Biometric fingerprint scanners hacked with AI

Researchers at New York University are using AI to dupe fingerprint scanners.
26 November 2018

Smartphones can be easily hacked. Source: Shutterstock

Based on unique and ‘unchangeable’ physical traits, biometric security measures— such as fingerprinting, iris scanning and voice recognition— are often regarded as some of the most secure methods of verifying the identification of an individual.

Now, though, it seems even these methods of security are vulnerable to being compromized digitally. Researchers from New York University (NYU) have developed an artificial intelligence (AI) tool that can synthesize human fingerprints in order to dupe biometric security systems.

Fingerprinting technology is used in billions of smartphones and other devices around the world, so the findings are of real concern, particularly as the fake fingerprint— dubbed “DeepMasterPrint”— was able to trick touch-based authentication systems one in five times.

Researchers compared it to “a master key that can unlock every door in the building” adding that it could “theoretically unlock a large number of devices”.
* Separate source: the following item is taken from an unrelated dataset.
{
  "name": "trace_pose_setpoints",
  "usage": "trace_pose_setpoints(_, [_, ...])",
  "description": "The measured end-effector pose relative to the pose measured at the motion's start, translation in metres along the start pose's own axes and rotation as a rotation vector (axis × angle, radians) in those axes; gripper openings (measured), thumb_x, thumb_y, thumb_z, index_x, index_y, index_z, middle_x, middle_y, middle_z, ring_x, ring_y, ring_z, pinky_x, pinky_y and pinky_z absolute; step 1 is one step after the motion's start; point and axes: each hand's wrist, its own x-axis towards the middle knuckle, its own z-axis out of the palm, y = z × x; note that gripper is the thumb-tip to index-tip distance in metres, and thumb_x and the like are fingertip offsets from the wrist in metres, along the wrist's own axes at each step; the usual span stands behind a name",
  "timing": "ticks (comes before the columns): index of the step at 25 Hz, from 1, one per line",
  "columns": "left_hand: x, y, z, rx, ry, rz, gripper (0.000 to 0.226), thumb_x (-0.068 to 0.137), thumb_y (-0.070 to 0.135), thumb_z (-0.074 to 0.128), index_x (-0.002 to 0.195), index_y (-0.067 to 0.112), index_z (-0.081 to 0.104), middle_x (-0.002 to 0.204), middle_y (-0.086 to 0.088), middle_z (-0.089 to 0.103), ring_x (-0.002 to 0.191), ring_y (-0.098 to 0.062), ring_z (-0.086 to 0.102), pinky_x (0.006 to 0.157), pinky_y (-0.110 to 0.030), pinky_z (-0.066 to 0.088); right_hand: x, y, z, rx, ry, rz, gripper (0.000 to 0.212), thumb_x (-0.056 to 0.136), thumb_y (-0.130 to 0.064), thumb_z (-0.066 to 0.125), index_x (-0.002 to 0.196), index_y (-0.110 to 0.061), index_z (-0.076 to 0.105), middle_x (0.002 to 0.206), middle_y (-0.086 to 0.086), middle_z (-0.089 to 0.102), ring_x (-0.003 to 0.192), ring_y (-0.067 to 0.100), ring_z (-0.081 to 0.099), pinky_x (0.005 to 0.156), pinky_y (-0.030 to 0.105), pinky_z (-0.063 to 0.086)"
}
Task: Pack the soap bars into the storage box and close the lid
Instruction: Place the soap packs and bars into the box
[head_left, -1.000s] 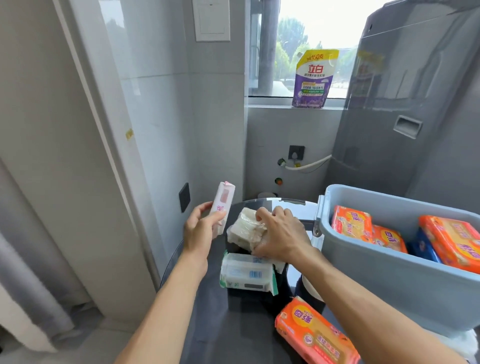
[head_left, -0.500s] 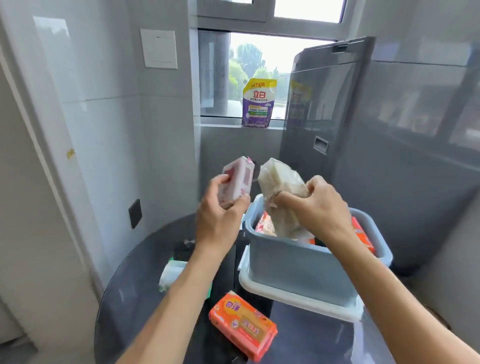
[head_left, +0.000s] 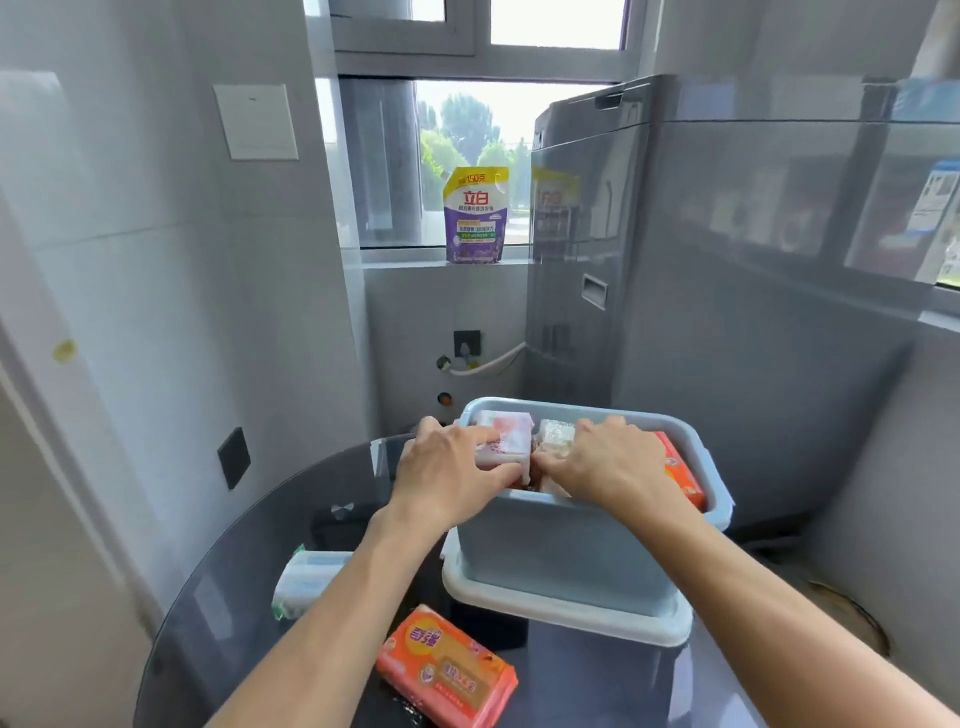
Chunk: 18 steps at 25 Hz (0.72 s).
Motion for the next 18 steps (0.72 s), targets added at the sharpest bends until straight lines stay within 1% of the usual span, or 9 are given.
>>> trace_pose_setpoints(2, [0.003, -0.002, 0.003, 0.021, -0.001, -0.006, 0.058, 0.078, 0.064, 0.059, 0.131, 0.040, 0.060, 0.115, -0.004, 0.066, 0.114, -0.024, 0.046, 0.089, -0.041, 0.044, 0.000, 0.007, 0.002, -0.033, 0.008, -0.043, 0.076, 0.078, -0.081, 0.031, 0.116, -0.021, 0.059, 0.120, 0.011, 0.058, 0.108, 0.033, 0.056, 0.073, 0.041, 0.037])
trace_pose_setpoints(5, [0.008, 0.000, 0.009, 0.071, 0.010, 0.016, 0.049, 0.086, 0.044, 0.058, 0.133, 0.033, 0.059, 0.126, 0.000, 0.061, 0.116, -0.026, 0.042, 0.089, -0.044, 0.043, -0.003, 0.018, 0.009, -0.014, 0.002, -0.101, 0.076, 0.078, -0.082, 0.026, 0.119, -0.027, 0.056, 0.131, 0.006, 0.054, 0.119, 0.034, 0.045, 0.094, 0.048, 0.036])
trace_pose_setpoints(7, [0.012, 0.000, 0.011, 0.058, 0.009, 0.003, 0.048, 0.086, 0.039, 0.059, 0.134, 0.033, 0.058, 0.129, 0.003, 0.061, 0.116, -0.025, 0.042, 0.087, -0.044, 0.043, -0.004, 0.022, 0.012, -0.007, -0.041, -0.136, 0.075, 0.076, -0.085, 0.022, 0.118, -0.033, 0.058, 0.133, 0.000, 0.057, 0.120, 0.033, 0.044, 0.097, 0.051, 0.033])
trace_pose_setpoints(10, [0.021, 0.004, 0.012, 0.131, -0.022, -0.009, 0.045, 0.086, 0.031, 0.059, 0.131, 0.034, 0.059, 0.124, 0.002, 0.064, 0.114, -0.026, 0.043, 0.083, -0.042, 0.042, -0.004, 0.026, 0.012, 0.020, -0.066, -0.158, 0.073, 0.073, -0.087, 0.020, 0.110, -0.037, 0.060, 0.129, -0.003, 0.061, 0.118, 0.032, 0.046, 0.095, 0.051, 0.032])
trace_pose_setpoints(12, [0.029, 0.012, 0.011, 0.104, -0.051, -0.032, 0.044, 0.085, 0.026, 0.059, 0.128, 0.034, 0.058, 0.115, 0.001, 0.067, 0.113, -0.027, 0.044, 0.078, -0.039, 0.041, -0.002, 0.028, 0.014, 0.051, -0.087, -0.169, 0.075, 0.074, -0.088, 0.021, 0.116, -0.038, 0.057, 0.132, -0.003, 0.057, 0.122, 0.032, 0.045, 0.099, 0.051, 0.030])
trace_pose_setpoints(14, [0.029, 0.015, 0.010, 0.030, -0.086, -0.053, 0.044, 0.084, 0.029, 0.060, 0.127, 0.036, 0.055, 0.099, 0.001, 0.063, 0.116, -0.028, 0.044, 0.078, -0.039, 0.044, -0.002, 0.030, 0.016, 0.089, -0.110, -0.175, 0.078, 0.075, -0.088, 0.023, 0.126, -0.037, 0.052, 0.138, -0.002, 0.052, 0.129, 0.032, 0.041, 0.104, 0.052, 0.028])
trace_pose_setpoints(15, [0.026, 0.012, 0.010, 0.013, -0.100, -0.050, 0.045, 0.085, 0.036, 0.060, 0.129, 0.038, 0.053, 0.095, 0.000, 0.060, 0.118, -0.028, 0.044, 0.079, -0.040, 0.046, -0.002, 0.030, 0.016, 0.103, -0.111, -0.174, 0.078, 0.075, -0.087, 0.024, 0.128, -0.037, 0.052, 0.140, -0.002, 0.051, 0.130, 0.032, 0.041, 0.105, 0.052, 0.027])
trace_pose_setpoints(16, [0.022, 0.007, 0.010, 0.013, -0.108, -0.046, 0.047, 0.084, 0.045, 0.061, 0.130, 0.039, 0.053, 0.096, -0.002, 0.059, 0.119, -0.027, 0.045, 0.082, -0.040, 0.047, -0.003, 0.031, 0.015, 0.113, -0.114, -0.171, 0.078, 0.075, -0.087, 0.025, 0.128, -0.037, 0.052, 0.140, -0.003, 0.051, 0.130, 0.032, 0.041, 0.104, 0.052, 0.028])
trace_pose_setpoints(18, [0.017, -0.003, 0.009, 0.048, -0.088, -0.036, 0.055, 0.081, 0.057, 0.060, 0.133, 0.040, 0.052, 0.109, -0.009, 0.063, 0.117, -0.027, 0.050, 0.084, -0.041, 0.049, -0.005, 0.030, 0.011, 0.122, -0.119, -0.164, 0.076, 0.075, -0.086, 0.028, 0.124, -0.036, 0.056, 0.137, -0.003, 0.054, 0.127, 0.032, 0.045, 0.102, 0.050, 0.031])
While use of AI is new, the concept of a universal print is a result of earlier NYU research that set out to exploit the fact that the majority of fingerprinting devices are designed to read just a partial fragment of a fingerprint, given how unlikely it is that a user will place their finger down the same way each time.

Instead— and much like how you would with an iPhone’s fingerprint system— users would typically be required to enroll multiple images, meaning that a match for any partial print is enough to confirm identity.

However, these partial prints are much less likely to be unique, so the researchers were able to ‘stitch’ together multiple fragments in order to create a ‘MasterPrint’ capable of ‘tricking’ fingerprint verification systems.

In the most recent study, the research team trained a machine-learning algorithm to generate synthetic fingerprints as MasterPrints which, says NYU, could be used to launch a “brute force” attack on fingerprint-accessible systems where fingerprint images are cached.

“Fingerprint-based authentication is still a strong way to protect a device or a system, but at this point, most systems don’t verify whether a fingerprint or other biometric is coming from a real person or a replica,” said doctoral student Bontrager and lead author of the research paper.

It’s certainly not the first time the security of fingerprint scanners has been brought into question, though. In 2013, for example, the hacker collective Chaos Computer Club revealed how to hack the Iphone’s fingerprint scanner with traditional fingerprint cloning techniques.

But when it comes to the method pioneered at NYU, the danger lies in its potential scale. It’s been compared to a ‘dictionary attack’ against character-based passwords, where a hacker can run a pre-generated list of common passwords against a security system.

The upshot is that while it’s unlikely it would be targeted at a specific individual, if ‘DeepMasterPrint’ technology was to be used maliciously, it could potentially be utilized on a large scale.